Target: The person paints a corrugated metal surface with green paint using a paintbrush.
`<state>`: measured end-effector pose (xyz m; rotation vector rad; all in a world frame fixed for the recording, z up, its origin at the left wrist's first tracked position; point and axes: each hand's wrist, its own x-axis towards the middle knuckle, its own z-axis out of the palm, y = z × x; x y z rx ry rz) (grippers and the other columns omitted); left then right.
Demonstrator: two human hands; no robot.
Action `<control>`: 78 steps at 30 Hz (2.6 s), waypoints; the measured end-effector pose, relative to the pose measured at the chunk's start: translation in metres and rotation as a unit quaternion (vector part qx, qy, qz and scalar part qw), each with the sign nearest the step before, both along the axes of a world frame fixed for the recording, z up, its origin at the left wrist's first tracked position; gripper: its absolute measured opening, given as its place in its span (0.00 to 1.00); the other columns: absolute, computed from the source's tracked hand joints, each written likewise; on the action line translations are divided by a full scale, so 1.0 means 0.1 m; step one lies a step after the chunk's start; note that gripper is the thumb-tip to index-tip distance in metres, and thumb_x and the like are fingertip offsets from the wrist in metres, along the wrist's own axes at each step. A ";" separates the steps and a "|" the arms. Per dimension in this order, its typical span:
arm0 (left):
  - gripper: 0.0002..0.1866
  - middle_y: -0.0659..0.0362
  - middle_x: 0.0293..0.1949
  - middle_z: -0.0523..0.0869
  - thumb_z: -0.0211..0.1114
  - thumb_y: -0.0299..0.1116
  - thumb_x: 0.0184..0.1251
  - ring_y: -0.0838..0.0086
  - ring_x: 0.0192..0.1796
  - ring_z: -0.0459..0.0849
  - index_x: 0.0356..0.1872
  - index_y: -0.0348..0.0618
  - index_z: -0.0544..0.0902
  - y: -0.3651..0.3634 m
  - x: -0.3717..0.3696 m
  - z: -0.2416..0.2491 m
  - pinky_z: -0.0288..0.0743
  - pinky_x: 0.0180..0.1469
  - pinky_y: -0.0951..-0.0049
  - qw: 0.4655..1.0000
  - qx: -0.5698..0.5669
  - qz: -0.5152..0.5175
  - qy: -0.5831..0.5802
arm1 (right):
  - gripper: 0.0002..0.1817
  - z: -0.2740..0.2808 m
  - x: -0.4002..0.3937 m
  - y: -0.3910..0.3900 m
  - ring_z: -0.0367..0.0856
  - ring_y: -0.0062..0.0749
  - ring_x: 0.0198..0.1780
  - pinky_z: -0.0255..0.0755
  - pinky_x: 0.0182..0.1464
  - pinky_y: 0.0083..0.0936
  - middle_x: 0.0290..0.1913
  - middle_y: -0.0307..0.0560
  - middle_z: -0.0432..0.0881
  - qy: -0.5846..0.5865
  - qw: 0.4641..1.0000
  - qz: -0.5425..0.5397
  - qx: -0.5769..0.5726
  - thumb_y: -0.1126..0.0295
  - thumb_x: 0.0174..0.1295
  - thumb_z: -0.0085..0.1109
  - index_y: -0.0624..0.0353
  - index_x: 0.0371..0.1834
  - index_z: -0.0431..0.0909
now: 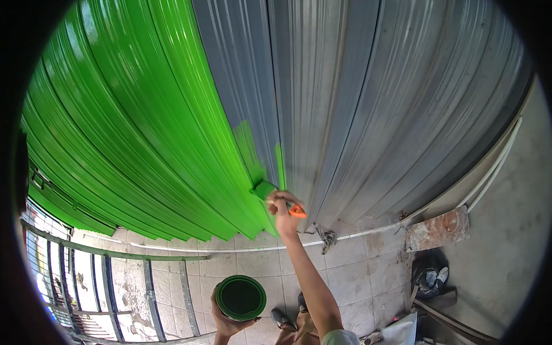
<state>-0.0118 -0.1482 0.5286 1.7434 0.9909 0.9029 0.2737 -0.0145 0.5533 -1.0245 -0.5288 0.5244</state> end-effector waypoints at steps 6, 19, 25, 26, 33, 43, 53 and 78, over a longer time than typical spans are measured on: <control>0.63 0.46 0.57 0.75 0.87 0.39 0.24 0.59 0.58 0.78 0.65 0.34 0.55 -0.07 -0.05 0.25 0.73 0.61 0.60 0.999 -0.002 0.006 -0.043 | 0.10 1.50 0.05 0.05 0.76 0.27 0.19 0.67 0.22 0.21 0.24 0.49 0.79 -0.101 0.972 -0.009 0.211 0.75 0.55 0.47 0.69 0.28 0.78; 0.63 0.45 0.57 0.74 0.87 0.40 0.25 0.58 0.58 0.78 0.65 0.33 0.54 -0.19 -0.04 0.09 0.73 0.61 0.59 1.000 -0.016 0.010 -0.013 | 0.09 -0.26 -0.08 -0.21 0.74 0.24 0.18 0.65 0.21 0.20 0.21 0.46 0.78 0.073 0.997 0.000 -0.035 0.74 0.55 0.48 0.67 0.26 0.77; 0.62 0.46 0.57 0.74 0.87 0.41 0.25 0.59 0.58 0.78 0.65 0.34 0.55 -0.16 -0.06 0.29 0.73 0.61 0.60 1.000 -0.010 -0.002 -0.019 | 0.10 1.60 0.10 0.08 0.75 0.29 0.18 0.65 0.21 0.20 0.24 0.52 0.80 -0.073 0.984 0.009 0.165 0.73 0.53 0.47 0.69 0.29 0.76; 0.62 0.46 0.57 0.74 0.87 0.41 0.25 0.59 0.58 0.78 0.65 0.34 0.55 -0.16 -0.06 0.31 0.73 0.61 0.60 1.000 -0.006 -0.001 -0.022 | 0.11 1.88 0.12 0.07 0.75 0.30 0.19 0.66 0.21 0.20 0.26 0.53 0.80 -0.093 0.967 0.006 0.239 0.74 0.52 0.46 0.70 0.32 0.77; 0.63 0.47 0.56 0.74 0.87 0.42 0.25 0.59 0.57 0.78 0.65 0.34 0.55 -0.16 -0.01 0.31 0.73 0.60 0.59 1.000 0.022 -0.001 0.017 | 0.20 1.23 0.16 0.19 0.81 0.27 0.26 0.74 0.29 0.20 0.30 0.50 0.84 -0.190 0.953 -0.028 0.233 0.74 0.55 0.50 0.69 0.50 0.81; 0.62 0.46 0.56 0.75 0.87 0.42 0.27 0.58 0.57 0.79 0.66 0.34 0.55 -0.22 -0.18 0.04 0.74 0.60 0.60 1.000 -0.001 0.001 0.023 | 0.07 0.04 0.30 0.00 0.76 0.24 0.18 0.67 0.21 0.20 0.20 0.43 0.80 -0.428 0.902 0.010 0.063 0.78 0.48 0.56 0.63 0.30 0.81; 0.60 0.48 0.55 0.75 0.87 0.41 0.27 0.60 0.56 0.79 0.64 0.35 0.56 -0.19 -0.14 0.20 0.74 0.58 0.61 0.999 -0.034 0.001 0.005 | 0.07 1.55 0.43 0.09 0.73 0.22 0.15 0.64 0.18 0.19 0.21 0.45 0.81 -0.449 0.835 -0.120 0.295 0.80 0.44 0.54 0.64 0.27 0.81; 0.48 0.49 0.61 0.74 0.80 0.43 0.33 0.50 0.64 0.73 0.62 0.42 0.68 1.14 0.66 0.98 0.60 0.65 0.48 0.906 0.419 0.004 0.068 | 0.13 1.55 -0.16 -1.22 0.73 0.13 0.15 0.63 0.19 0.15 0.15 0.36 0.79 -0.310 0.924 0.195 -0.106 0.67 0.62 0.65 0.63 0.22 0.82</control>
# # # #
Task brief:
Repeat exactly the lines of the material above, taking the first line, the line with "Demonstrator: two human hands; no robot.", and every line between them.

Response to the exercise:
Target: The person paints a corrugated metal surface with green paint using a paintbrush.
`<state>`: measured end-effector pose (xyz m; rotation vector rad; all in a world frame fixed for the recording, z up, its origin at the left wrist's first tracked position; point and axes: each hand's wrist, its own x-axis towards the middle knuckle, its own z-axis out of the palm, y = z × x; x y z rx ry rz) (grippers and the other columns omitted); left then right.
Demonstrator: two human hands; no robot.

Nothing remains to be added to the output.